As amizades, da mesma forma, estão sujeitas a esse mal. Quantos não dizem que depois que conheceram e passaram a conviver com fulano, a vida não “desandou”, ou que ficaram de uma hora para outra infelizes, irritadas ou insatisfeitas sem causa aparente?

A coisa mais preciosa que temos para dividir enquanto estivermos nesse mundo é a tal felicidade. Essa que se deve buscar de forma incansável, perseverante! Felicidade contagia os que estão ao redor. Preenche a alma. É como luz que transpassa e vai alcançar o outro.
Mas o que é a felicidade?

É uma pergunta difícil de responder. Mas digo que felicidade é a satisfação de estar bem consigo e com o mundo. É não se incomodar se a grama do vizinho é mais verde que a sua. É agradecer a Deus cada segundo de mais um dia de vida. É se sentir participante e responsável zeloso por uma história que em que não há apenas um personagem, mas vários! É dever de cuidado, com as outras pessoas, com a natureza, com os animais. É saber respeitar a si mesmo e ao próximo, e se perdoar pelas falhas cometidas e aprender com elas.
Felicidade tem que ser uma filosofia de vida. Eliminar de nós aquilo que nos faz mal. Saber identificar o que é preciso mudar, ou melhorar. Nesse mundo temos sempre alguém esperando por nós ali adiante, e é bom que cuidemos do nosso espírito. Melhoremos as nossas atitudes.
Está certo que muitos dizem que ninguém é feliz de tudo, mas seria ótimo que ninguém também fosse infeliz de tudo. O “infeliz de tudo” é aquele que permite que apenas o seu lado ruim prevaleça e acaba  repartindo-o com os outros.

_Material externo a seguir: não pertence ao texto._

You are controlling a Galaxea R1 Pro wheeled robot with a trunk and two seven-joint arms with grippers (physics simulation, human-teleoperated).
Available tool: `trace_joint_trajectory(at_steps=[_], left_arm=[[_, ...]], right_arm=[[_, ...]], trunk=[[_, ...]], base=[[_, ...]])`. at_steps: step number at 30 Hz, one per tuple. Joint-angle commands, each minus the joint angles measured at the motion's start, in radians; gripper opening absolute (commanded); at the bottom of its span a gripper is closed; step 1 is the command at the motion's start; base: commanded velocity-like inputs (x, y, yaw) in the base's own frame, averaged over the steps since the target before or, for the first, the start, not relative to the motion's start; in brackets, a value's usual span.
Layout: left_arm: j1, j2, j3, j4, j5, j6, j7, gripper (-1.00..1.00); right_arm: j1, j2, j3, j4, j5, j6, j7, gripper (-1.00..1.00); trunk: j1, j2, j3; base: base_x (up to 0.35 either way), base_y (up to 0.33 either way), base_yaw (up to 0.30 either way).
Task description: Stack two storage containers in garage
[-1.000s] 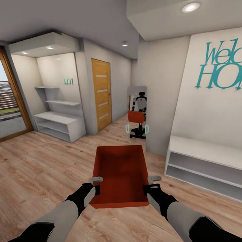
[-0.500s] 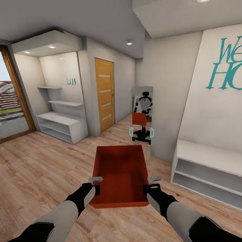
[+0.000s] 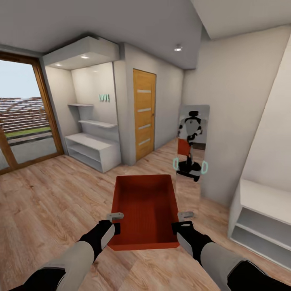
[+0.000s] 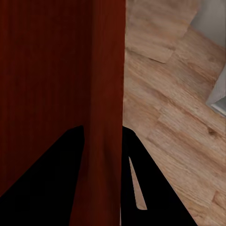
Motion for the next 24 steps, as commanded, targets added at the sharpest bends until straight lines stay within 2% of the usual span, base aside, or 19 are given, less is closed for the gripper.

Não se deve compartilhar infelicidade, fato!


O peso é dado a quem consegue suportá-lo (os verdadeiros heróis)

Nos meus tempos de criança, na adolescência e até mesmo hoje, na fase adulta, ainda consigo ficar empolgado quando vejo os meus heróis do cinema entrarem em ação. A forma como os vilões tecem as suas teias de maldade e o modo como os heróis são capazes de desfazê-las, muitas vezes através de obstáculos quase intransponíveis, me provocam grande entusiasmo.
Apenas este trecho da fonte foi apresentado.